▸ Your goal: Begin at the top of the records and copy each line exactly. The line containing "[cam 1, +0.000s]" is the last one to include.

▸ Material supplied:
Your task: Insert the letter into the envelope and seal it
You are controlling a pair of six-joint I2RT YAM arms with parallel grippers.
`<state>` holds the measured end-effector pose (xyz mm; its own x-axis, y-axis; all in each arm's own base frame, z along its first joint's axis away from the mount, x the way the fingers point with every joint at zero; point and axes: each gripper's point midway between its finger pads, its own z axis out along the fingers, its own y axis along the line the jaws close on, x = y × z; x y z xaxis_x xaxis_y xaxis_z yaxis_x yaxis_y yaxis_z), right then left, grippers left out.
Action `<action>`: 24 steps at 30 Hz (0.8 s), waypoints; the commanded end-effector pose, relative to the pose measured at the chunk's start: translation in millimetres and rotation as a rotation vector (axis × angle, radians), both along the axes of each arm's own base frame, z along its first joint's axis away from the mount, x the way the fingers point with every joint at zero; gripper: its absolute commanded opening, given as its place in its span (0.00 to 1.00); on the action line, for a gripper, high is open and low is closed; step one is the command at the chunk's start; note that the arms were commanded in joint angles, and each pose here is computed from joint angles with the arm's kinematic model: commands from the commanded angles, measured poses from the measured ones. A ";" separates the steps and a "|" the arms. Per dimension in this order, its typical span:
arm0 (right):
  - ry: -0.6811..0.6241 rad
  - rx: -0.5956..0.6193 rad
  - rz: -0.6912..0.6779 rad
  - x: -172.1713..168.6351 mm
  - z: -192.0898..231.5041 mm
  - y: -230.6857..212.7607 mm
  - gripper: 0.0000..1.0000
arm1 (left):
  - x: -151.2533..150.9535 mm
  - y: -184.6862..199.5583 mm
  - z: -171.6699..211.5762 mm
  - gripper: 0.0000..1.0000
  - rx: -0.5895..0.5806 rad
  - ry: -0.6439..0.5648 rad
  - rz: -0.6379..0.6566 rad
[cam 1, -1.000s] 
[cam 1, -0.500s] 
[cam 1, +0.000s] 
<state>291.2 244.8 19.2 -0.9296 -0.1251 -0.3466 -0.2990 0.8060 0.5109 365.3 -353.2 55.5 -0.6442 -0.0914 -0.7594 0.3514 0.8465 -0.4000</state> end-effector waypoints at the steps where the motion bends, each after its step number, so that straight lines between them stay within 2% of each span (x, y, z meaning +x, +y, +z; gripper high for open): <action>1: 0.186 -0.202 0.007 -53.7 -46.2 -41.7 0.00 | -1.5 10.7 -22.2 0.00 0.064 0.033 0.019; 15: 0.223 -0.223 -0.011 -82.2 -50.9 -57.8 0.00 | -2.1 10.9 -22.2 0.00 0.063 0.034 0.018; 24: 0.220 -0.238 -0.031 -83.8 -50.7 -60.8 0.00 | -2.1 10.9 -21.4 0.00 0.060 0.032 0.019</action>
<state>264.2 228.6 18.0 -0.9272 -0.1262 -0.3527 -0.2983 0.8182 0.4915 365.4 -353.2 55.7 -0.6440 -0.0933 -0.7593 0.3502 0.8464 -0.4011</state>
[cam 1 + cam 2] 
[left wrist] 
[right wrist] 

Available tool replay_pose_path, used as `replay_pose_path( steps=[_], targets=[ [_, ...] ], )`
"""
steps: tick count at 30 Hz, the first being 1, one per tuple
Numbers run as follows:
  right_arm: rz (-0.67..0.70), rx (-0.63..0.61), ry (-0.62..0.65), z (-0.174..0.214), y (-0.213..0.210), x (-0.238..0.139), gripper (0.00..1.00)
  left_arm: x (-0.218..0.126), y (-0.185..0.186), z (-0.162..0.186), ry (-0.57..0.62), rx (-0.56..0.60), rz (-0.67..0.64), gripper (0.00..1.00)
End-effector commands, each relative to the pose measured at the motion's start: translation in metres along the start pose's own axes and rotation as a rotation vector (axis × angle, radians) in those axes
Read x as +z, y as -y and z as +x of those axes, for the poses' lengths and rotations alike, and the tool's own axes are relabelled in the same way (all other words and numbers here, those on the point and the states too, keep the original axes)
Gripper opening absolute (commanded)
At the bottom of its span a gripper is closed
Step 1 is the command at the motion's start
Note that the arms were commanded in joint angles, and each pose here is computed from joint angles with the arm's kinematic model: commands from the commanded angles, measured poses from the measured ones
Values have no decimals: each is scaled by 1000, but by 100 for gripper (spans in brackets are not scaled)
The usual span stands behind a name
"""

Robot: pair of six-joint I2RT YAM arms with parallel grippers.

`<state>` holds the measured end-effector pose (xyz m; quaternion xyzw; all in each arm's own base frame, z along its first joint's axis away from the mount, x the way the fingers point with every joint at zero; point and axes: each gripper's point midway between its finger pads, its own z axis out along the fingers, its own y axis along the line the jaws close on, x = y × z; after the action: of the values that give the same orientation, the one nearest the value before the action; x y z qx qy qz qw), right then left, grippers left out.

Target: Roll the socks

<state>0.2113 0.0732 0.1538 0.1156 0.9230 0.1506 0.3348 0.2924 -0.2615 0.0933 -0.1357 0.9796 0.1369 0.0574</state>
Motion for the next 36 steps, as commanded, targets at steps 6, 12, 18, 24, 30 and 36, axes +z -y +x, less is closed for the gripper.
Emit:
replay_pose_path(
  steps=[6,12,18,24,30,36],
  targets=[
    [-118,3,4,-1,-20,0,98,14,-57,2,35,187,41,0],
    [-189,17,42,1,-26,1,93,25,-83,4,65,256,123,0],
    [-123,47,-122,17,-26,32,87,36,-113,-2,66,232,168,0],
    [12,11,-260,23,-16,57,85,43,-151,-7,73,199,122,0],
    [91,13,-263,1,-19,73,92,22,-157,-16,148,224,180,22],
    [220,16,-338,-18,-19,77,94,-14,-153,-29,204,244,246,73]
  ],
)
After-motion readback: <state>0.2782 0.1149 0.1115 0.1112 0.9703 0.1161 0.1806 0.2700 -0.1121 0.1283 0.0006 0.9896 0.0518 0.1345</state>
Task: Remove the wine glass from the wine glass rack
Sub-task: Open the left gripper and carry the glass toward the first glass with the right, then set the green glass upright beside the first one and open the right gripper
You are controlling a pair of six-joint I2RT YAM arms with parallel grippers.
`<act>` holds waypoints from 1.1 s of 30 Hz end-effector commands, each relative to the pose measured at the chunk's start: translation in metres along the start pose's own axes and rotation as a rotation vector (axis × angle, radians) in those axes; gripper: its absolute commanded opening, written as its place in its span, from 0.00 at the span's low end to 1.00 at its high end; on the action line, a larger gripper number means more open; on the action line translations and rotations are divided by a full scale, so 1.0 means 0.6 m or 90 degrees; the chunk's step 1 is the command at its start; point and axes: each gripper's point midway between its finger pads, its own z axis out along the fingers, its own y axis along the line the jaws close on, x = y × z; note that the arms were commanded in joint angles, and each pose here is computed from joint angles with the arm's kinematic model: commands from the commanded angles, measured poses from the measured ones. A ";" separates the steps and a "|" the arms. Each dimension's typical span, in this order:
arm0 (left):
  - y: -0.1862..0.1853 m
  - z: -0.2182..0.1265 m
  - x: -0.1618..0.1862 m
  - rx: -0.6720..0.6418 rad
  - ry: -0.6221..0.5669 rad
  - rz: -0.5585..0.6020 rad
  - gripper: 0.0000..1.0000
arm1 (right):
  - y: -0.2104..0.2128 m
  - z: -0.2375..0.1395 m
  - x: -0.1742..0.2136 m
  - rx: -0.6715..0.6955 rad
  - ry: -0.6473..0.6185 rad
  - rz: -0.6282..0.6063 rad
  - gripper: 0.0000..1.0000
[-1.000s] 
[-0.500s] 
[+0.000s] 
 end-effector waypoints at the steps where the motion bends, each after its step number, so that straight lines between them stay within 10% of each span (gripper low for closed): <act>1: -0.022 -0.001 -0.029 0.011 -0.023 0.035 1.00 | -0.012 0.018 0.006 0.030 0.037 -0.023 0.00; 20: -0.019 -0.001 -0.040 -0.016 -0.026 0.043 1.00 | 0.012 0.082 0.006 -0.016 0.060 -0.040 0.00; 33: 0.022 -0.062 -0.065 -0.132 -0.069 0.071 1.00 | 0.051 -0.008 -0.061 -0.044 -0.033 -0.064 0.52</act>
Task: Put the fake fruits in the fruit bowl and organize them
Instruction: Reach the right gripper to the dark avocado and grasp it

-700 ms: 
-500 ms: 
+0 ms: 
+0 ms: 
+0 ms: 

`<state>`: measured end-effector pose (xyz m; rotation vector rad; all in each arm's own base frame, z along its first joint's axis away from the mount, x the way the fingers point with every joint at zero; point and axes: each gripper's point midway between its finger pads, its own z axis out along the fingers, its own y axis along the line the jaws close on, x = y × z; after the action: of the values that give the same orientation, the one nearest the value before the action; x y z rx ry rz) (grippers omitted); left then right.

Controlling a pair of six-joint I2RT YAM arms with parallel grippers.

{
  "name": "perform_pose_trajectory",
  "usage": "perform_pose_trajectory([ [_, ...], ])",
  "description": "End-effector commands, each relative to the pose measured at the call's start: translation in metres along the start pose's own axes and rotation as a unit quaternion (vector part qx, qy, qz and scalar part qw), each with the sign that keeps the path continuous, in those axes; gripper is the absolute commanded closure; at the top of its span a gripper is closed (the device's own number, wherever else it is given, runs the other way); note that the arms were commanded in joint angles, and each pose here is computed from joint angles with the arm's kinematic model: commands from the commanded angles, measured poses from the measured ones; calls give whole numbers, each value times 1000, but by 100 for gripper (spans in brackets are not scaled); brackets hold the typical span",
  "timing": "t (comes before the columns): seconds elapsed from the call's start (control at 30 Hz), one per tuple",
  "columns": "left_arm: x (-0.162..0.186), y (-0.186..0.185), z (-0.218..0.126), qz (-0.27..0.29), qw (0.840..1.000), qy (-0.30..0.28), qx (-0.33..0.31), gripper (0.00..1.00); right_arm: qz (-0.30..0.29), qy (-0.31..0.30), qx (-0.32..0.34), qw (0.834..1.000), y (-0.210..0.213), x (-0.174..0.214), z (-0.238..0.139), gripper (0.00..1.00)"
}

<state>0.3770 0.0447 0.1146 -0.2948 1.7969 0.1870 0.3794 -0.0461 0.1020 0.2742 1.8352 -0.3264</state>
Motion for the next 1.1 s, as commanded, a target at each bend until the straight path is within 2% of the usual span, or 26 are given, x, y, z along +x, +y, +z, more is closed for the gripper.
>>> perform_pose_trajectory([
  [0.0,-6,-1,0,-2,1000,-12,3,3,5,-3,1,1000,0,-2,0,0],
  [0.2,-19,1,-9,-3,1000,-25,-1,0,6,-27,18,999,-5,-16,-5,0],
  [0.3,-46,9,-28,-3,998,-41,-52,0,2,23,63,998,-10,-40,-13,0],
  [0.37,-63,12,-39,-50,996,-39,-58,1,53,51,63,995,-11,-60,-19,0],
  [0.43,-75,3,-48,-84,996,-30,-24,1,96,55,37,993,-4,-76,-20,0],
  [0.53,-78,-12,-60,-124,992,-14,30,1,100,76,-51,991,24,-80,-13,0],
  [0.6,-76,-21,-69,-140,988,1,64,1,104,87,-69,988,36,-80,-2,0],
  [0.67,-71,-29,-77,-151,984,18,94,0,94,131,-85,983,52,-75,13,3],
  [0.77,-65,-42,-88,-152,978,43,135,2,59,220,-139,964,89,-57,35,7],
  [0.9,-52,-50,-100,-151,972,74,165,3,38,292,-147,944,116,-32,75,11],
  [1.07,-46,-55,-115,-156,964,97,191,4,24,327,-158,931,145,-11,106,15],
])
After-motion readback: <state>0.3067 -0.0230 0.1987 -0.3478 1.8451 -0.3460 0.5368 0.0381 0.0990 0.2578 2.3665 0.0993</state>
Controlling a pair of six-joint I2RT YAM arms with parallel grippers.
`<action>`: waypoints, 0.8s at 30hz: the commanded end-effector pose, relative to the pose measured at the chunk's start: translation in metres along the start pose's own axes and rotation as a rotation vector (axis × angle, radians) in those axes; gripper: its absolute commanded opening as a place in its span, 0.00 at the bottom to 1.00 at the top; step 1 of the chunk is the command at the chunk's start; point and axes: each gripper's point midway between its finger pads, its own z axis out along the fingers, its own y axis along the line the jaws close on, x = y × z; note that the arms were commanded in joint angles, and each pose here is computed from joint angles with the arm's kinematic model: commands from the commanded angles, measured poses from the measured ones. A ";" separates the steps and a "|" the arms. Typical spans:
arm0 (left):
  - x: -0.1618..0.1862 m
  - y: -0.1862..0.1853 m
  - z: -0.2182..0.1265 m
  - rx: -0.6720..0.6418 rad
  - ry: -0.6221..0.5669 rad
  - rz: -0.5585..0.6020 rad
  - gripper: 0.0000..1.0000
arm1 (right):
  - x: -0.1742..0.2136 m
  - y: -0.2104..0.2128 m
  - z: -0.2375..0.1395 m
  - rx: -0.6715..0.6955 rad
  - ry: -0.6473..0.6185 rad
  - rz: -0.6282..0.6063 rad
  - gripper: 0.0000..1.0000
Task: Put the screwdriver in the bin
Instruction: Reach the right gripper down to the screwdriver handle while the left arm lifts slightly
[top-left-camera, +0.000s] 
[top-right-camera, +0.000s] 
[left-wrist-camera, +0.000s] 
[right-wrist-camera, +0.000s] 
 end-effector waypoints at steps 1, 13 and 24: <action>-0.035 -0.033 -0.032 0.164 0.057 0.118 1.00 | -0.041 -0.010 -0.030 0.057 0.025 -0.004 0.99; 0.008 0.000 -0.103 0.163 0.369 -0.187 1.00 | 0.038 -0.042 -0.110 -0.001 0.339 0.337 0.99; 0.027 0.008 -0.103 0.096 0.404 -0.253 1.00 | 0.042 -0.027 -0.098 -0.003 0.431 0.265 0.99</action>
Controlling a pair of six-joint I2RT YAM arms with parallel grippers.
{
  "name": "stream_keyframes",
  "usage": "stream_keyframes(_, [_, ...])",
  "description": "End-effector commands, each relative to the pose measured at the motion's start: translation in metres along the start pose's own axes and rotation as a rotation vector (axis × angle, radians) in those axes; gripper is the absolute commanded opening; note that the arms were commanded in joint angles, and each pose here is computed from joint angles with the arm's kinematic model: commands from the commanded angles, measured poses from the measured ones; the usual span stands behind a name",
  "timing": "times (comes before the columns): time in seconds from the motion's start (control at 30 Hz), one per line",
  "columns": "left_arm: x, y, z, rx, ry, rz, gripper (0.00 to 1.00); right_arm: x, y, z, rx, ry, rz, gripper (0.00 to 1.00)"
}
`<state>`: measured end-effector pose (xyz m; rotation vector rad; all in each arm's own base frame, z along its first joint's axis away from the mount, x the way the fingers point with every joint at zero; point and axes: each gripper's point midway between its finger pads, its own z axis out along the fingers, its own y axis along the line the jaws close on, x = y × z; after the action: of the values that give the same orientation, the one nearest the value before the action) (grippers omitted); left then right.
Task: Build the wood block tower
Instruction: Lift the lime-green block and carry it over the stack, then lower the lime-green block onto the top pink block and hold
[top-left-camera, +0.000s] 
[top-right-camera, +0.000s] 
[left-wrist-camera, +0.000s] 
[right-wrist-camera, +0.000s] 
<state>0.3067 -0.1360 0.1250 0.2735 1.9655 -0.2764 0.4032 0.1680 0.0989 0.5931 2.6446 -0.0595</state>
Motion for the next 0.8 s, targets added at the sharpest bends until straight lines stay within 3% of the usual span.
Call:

▸ Reply to the exercise:
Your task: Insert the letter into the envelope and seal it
You are controlling a pair of six-joint I2RT YAM arms with parallel grippers.
`<state>` holds the measured end-effector pose (xyz mm; its own x-axis, y-axis; all in each arm's own base frame, z along its first joint's axis away from the mount, x the way the fingers point with every joint at zero; point and axes: each gripper's point midway between its finger pads, its own z axis out along the fingers, its own y axis along the line the jaws close on, x = y × z; x y z xaxis_x xaxis_y xaxis_z yaxis_x yaxis_y yaxis_z), right then left, grippers left out.
Action `<action>`: 24 steps at 30 Hz (0.8 s), waypoints; the commanded end-effector pose, relative to the pose measured at the chunk's start: translation in millimetres and rotation as a rotation vector (axis × angle, radians), both along the axes of each arm's own base frame, z along its first joint's axis away from the mount, x the way the fingers point with every joint at zero; gripper: its absolute commanded opening, given as its place in its span (0.00 to 1.00); on the action line, for a gripper, high is open and low is closed; step one is the command at the chunk's start; note that the arms were commanded in joint angles, and each pose here is computed from joint angles with the arm's kinematic model: commands from the commanded angles, measured poses from the measured ones. A ";" separates the steps and a "|" the arms. Per dimension in this order, its typical span:
arm0 (right):
  - ry: -0.6811..0.6241 rad
  - rx: -0.5956..0.6193 rad
  - rz: -0.6912..0.6779 rad
  - x: -172.1713..168.6351 mm
  - z: -192.0898..231.5041 mm
  - y: -230.6857..212.7607 mm
  - gripper: 0.0000..1.0000
arm1 (left):
  - x: -151.2533..150.9535 mm
  - y: -184.6862..199.5583 mm
  - z: -171.6699..211.5762 mm
  - gripper: 0.0000..1.0000
  - rx: -0.5895..0.5806 rad
  - ry: -0.6439..0.5648 rad
  - rz: -0.6379..0.6566 rad
[cam 1, -1.000s] 
[cam 1, -0.500s] 
[cam 1, +0.000s] 

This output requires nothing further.